==== Input data ====

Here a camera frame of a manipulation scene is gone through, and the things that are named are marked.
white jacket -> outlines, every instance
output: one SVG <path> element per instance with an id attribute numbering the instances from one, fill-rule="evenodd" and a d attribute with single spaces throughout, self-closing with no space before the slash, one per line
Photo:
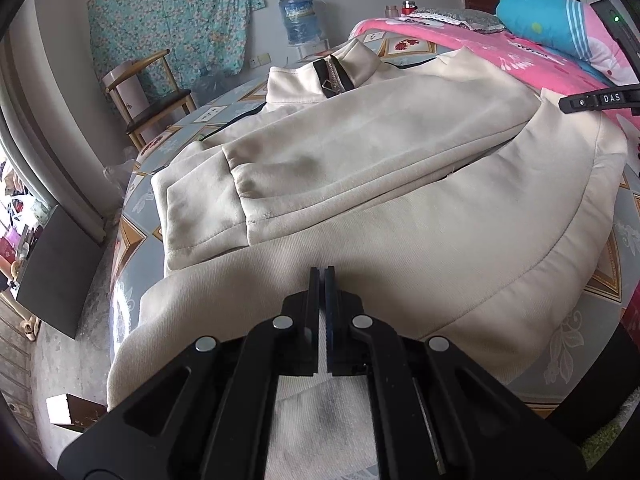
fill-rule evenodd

====

*What you need to do:*
Return all lines from the data that include the string "instance".

*Reply:*
white jacket -> outlines, every instance
output: one SVG <path> element per instance with an id attribute numbering the instances from one, fill-rule="evenodd" and a d attribute with single spaces throughout, self-closing with no space before the slash, one per line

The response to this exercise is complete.